By sculpting and manipulating detailed 3D scans of wooden outgrowths, Ganea shapes the hollow geometries into digital assets for a mourning forest and summons them back out of the digital realms. Reflecting the digital processes of scanning and reproduction, the physical presence of the pieces starts out as 3D prints that are multiplied using more traditional resin casting techniques. On the forest floor, tiles follow a repeated pattern to provide a seamless texture. Branches, twigs, and tree stumps grow into the main characters on the woodland stage. Beyond trees, the pink veiny hues of roughly mixed acrylic resin offer a posthuman view of grieving nature that encompasses all living and non-living beings.
Lament songs echo in the woods. In Greek mythology, Orpheus was remembered as the greatest of all poets and musicians, and renowned for the songs that charmed the wild animals and even made trees and mountains bow. This ancient power of music over nature sits in stark contrast to modernity’s rhythmic abuse of the natural resource. Programmed like NPCs in a scripted animation, amalgamated robotics and pink branches form weird figures that sing old game tunes. Constructed out of the environment’s assets, the non-human singers are unassignable to any species.
Emerging more or less in sync with the industrial revolution, ideas of taxonomic classifications and the boxing-in of the natural world brought on modern science and economy, and allowed for the aggressive commodification of the wild. In another ancient Greek tale, the founding of Thebes tells the story of Cadmus fighting a dragon. After defeating the beast, he sows the dragon’s teeth in the ground which then sprout violent armed men.
With Adrian Ganea’s background in theatre and scenography, the mythological references in Ghost Trade go beyond classical age nostalgia and draw from contemporary texts like E. Jellinek’s Wut to critically rethink our relationship with nature and the grind of the world around us. The garden inhabited by death masks unexpectedly becomes a place of hope and wonder, when, in spite of their commodified story, ghosts start singing.

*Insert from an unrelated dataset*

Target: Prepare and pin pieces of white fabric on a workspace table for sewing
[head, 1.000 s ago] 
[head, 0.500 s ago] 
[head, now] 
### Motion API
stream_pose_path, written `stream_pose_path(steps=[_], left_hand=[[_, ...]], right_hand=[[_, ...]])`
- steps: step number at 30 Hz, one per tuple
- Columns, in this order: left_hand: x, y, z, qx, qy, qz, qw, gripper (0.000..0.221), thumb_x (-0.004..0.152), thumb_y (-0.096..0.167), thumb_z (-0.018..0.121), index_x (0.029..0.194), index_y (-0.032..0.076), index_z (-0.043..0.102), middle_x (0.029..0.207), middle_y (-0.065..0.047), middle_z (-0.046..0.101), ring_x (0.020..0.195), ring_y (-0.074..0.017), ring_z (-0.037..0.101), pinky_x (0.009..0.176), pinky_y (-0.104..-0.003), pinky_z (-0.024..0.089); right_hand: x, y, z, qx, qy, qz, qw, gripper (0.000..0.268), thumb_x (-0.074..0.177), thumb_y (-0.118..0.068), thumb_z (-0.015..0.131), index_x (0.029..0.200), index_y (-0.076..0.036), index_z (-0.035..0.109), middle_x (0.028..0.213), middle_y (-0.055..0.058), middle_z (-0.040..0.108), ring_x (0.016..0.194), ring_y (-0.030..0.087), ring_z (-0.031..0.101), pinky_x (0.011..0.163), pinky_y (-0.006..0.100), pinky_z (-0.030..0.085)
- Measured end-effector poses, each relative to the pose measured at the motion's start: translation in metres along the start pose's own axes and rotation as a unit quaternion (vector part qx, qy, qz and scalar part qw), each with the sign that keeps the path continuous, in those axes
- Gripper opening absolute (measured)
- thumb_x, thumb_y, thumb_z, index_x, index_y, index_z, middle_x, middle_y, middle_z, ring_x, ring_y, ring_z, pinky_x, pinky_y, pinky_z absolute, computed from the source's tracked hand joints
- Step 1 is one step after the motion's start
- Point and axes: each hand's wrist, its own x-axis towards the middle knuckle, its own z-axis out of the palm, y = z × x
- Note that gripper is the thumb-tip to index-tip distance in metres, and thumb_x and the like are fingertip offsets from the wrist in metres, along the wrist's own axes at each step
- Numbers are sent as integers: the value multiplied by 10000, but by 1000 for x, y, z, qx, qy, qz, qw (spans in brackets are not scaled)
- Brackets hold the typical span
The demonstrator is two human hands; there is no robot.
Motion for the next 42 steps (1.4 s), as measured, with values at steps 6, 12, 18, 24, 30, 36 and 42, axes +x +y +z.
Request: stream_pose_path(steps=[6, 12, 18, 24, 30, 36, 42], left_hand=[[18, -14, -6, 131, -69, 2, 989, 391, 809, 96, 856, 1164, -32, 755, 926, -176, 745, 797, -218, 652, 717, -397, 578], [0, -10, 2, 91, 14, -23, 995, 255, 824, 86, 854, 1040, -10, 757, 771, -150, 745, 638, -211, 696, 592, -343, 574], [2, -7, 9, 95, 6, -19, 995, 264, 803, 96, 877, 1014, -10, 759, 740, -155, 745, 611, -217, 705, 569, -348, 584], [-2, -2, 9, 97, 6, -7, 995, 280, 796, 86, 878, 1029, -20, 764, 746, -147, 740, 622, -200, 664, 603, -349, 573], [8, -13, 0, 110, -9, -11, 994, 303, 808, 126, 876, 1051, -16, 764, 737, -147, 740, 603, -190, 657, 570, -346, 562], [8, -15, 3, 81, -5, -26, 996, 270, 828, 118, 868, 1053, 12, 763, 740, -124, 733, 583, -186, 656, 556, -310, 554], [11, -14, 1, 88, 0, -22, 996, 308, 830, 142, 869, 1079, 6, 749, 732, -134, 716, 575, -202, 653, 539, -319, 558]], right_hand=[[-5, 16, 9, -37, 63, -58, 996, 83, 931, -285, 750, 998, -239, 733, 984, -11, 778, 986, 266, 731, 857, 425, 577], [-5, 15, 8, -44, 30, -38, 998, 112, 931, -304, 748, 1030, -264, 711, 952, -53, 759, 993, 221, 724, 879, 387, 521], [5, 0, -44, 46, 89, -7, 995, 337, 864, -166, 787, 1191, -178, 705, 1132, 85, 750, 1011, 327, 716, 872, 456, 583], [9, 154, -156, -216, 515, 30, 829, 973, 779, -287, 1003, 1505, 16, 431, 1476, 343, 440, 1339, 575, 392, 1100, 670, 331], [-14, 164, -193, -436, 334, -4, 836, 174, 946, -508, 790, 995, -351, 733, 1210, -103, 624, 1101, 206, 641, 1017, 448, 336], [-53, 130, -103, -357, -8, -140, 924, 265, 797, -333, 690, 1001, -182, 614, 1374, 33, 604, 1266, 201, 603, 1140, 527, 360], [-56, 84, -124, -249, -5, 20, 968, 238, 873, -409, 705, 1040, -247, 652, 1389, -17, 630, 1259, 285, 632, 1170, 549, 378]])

Adrian Ganea, born in Târgu Mureș, Romania, in 1989, is an artist and set designer, who studied at the Berlin University of the Arts (UdK Berlin) and the University of Arts Târgu Mureș, and works in Cluj, Romania. His practice ranges from sculptures and 3D animations to extensive work in scenography for theatre and performance projects. Recent exhibitions and projects include: Bird Food, site-specific intervention, Tranzit.ro, Bucharest (2021); Under Pressure, Mobius Gallery x Living Content, Bucharest (2021); The sex lives of fruit flies, Low Gallery, Riga, Latvia (2021); Millions of Ruins, Galeria Quadro, Cluj (2021); Cyberia, HEK Basel, Switzerland (2021); Tanznacht Berlin Vertigo (Part Two), Uferstudios, Berlin (2021); My bacterial self helps me sleep, Quote-Unquote & Suprainfinit, Bucharest (2020); Elfriede Jelinek: Schatten, set design, video and costumes, Trafo, Budapest (2020); The bloodless shades shed tears, Botanical Garden, Cluj (2020); Sidequests, Zina Gallery, Cluj (2020); Susan Sontag: Alice in Bed, set design and costume, Hungarian Theatre, Cluj (2019); Elfriede Jelinek: Wut, video, Theater Freiburg (2019); If a tree were to fall, Paintbrush Factory, Cluj (2018); Volksverräter!! nach Henrik Ibsen, video, Volksbühne, Berlin (2018); Beethoven: Fidelio – Sturm, set design, Sophiensaele, Berlin (2018).